Start of Material provided

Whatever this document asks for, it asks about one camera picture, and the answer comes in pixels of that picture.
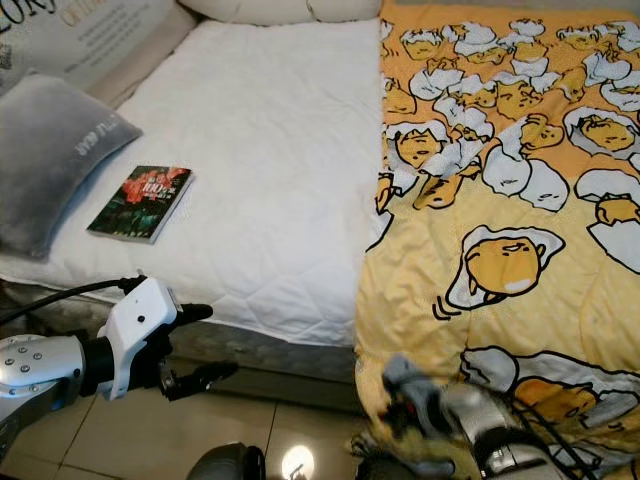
mattress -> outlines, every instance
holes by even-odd
[[[48,259],[0,255],[0,277],[58,289],[141,269],[211,304],[212,322],[352,345],[381,151],[377,48],[375,20],[203,22],[119,109],[144,135],[83,184]],[[137,165],[195,174],[156,243],[87,233]]]

beige floor tile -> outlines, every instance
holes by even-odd
[[[269,480],[282,478],[283,458],[296,446],[313,455],[312,480],[352,480],[359,460],[344,445],[364,426],[358,417],[279,404],[266,458]]]
[[[11,450],[0,466],[0,473],[20,480],[53,480],[58,465]]]
[[[49,413],[29,425],[20,433],[11,451],[59,464],[94,398],[79,398],[70,407]]]
[[[58,470],[55,480],[114,480],[114,478],[63,465]]]
[[[168,402],[157,389],[99,397],[64,463],[105,475],[183,480],[213,447],[241,441],[265,448],[274,402],[212,394]]]

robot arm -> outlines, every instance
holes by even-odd
[[[103,392],[109,400],[139,387],[159,385],[171,401],[208,390],[237,370],[213,363],[176,377],[165,357],[169,333],[205,319],[208,305],[179,305],[159,280],[147,278],[116,304],[98,332],[76,337],[18,335],[0,341],[0,462],[18,433],[78,395]]]
[[[389,362],[383,382],[392,403],[382,419],[396,433],[397,428],[412,423],[429,437],[462,435],[483,479],[567,478],[551,460],[544,442],[525,430],[506,406],[485,389],[469,384],[442,389],[402,356]],[[453,473],[449,463],[408,466],[418,474]]]

yellow blanket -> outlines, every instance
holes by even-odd
[[[404,352],[533,405],[599,475],[640,452],[639,23],[384,4],[379,239],[356,321],[380,439],[381,373]],[[403,440],[477,475],[462,450]]]

book cover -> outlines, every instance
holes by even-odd
[[[153,243],[193,180],[180,167],[138,166],[91,225],[91,233]]]

End of Material provided

All of the entries above must be reproduced exactly, and no image may be included.

◆ Task result:
Whatever this document asks for, it asks about one camera picture, and the answer comes in pixels of that picture.
mattress -> outlines, every instance
holes by even-odd
[[[48,259],[0,255],[0,277],[58,289],[141,269],[211,304],[212,322],[352,345],[381,151],[377,48],[375,20],[203,22],[119,109],[144,135],[83,184]],[[137,165],[195,174],[156,243],[87,233]]]

beige floor tile -> outlines, every instance
holes by even-odd
[[[269,480],[282,478],[283,458],[296,446],[313,455],[312,480],[352,480],[359,460],[344,445],[364,426],[358,417],[279,404],[266,458]]]
[[[11,450],[0,466],[0,473],[20,480],[53,480],[58,465]]]
[[[49,413],[29,425],[20,433],[11,451],[59,464],[94,398],[79,398],[70,407]]]
[[[58,470],[55,480],[114,480],[114,478],[63,465]]]
[[[168,402],[157,389],[99,397],[64,463],[105,475],[183,480],[213,447],[241,441],[265,448],[274,402],[212,394]]]

robot arm -> outlines, every instance
holes by even-odd
[[[103,392],[109,400],[139,387],[159,385],[171,401],[208,390],[237,370],[213,363],[176,377],[165,357],[169,333],[205,319],[208,305],[179,305],[159,280],[147,278],[116,304],[98,332],[76,337],[18,335],[0,341],[0,462],[18,433],[78,395]]]
[[[389,362],[383,382],[392,403],[382,419],[396,433],[397,428],[412,423],[429,437],[462,435],[483,479],[567,478],[551,460],[544,442],[525,430],[506,406],[485,389],[469,384],[442,389],[402,356]],[[453,473],[449,463],[408,466],[418,474]]]

yellow blanket -> outlines, every instance
holes by even-odd
[[[404,352],[533,405],[599,475],[640,452],[639,23],[384,4],[379,239],[356,321],[380,439],[381,373]],[[403,440],[477,475],[462,450]]]

book cover -> outlines, every instance
holes by even-odd
[[[153,243],[193,180],[180,167],[138,166],[91,225],[91,233]]]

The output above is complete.